### Try it
Every entry needs to be written out again exactly.

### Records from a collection
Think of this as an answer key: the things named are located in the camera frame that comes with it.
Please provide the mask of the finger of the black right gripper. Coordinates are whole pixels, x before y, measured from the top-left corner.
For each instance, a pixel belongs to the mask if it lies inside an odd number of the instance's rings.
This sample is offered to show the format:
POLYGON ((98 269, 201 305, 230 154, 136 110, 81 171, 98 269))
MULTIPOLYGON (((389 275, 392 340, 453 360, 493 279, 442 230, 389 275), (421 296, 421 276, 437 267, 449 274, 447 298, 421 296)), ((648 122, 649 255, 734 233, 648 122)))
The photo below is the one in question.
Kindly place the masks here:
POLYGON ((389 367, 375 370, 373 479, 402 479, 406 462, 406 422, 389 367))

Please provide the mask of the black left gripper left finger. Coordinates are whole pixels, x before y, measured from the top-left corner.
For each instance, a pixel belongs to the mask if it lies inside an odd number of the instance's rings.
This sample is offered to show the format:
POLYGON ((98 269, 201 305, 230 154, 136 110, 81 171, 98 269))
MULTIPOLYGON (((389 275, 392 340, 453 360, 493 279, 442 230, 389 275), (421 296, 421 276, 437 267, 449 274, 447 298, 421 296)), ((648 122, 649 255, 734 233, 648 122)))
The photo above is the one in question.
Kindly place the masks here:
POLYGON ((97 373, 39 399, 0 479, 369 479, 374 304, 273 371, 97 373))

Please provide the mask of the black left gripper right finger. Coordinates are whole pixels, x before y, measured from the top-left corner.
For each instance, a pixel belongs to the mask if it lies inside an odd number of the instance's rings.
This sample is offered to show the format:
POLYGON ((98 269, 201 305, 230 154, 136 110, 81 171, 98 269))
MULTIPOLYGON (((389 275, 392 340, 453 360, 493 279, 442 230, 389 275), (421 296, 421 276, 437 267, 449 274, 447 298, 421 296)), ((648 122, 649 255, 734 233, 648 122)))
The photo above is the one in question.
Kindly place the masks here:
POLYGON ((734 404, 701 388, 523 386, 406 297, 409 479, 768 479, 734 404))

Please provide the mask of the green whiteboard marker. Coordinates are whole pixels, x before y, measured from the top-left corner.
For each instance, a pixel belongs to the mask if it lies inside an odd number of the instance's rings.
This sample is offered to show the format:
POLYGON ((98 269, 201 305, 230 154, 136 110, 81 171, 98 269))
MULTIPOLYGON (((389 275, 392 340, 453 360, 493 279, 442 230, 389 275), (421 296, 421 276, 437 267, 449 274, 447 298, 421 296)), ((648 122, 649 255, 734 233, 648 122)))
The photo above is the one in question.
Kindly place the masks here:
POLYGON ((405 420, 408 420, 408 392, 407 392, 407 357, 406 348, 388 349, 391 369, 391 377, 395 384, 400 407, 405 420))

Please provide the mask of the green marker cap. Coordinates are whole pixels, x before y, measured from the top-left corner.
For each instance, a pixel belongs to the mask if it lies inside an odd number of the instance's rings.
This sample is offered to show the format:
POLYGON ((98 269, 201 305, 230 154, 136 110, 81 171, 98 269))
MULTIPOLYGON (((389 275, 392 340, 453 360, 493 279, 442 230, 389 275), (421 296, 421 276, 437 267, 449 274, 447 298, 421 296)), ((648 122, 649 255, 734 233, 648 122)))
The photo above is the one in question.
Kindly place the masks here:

### Response for this exercise
Think of this as an answer key: the things named are located in the camera frame that comes with it.
Please provide the mask of the finger of the black right gripper. Coordinates are whole pixels, x before y, measured from the top-left corner.
For each instance, a pixel belongs to the mask if it lies inside an odd number of the instance's rings.
This sample is offered to show the format:
POLYGON ((98 269, 201 305, 230 154, 136 110, 81 171, 98 269))
MULTIPOLYGON (((389 275, 392 340, 453 360, 493 279, 442 230, 389 275), (421 296, 421 276, 437 267, 449 274, 447 298, 421 296)), ((648 122, 649 255, 734 233, 648 122)))
The photo below is the one in question.
Kindly place the masks here:
POLYGON ((389 367, 375 370, 373 479, 402 479, 406 462, 406 422, 389 367))

Please provide the mask of the black left gripper left finger. Coordinates are whole pixels, x before y, measured from the top-left corner.
For each instance, a pixel belongs to the mask if it lies inside an odd number of the instance's rings.
This sample is offered to show the format:
POLYGON ((98 269, 201 305, 230 154, 136 110, 81 171, 98 269))
MULTIPOLYGON (((389 275, 392 340, 453 360, 493 279, 442 230, 389 275), (421 296, 421 276, 437 267, 449 274, 447 298, 421 296)), ((648 122, 649 255, 734 233, 648 122)))
The photo above is the one in question.
Kindly place the masks here:
POLYGON ((97 373, 39 399, 0 479, 369 479, 374 304, 273 371, 97 373))

Please provide the mask of the black left gripper right finger. Coordinates are whole pixels, x before y, measured from the top-left corner.
For each instance, a pixel belongs to the mask if it lies inside an odd number of the instance's rings.
This sample is offered to show the format:
POLYGON ((98 269, 201 305, 230 154, 136 110, 81 171, 98 269))
MULTIPOLYGON (((389 275, 392 340, 453 360, 493 279, 442 230, 389 275), (421 296, 421 276, 437 267, 449 274, 447 298, 421 296)), ((648 122, 649 255, 734 233, 648 122)))
The photo above is the one in question.
Kindly place the masks here:
POLYGON ((734 404, 701 388, 523 386, 406 297, 409 479, 768 479, 734 404))

Please provide the mask of the green whiteboard marker. Coordinates are whole pixels, x before y, measured from the top-left corner.
For each instance, a pixel belongs to the mask if it lies inside an odd number of the instance's rings.
This sample is offered to show the format:
POLYGON ((98 269, 201 305, 230 154, 136 110, 81 171, 98 269))
MULTIPOLYGON (((389 275, 392 340, 453 360, 493 279, 442 230, 389 275), (421 296, 421 276, 437 267, 449 274, 447 298, 421 296)), ((648 122, 649 255, 734 233, 648 122)))
The photo above is the one in question.
Kindly place the masks here:
POLYGON ((405 420, 408 420, 408 392, 407 392, 407 357, 406 348, 388 349, 391 369, 391 377, 395 384, 400 407, 405 420))

Please provide the mask of the green marker cap. Coordinates are whole pixels, x before y, measured from the top-left corner.
For each instance, a pixel belongs to the mask if it lies inside an odd number of the instance's rings.
This sample is offered to show the format:
POLYGON ((98 269, 201 305, 230 154, 136 110, 81 171, 98 269))
MULTIPOLYGON (((389 275, 392 340, 453 360, 493 279, 442 230, 389 275), (421 296, 421 276, 437 267, 449 274, 447 298, 421 296)), ((648 122, 649 255, 734 233, 648 122)))
The photo above is the one in question.
Kindly place the masks here:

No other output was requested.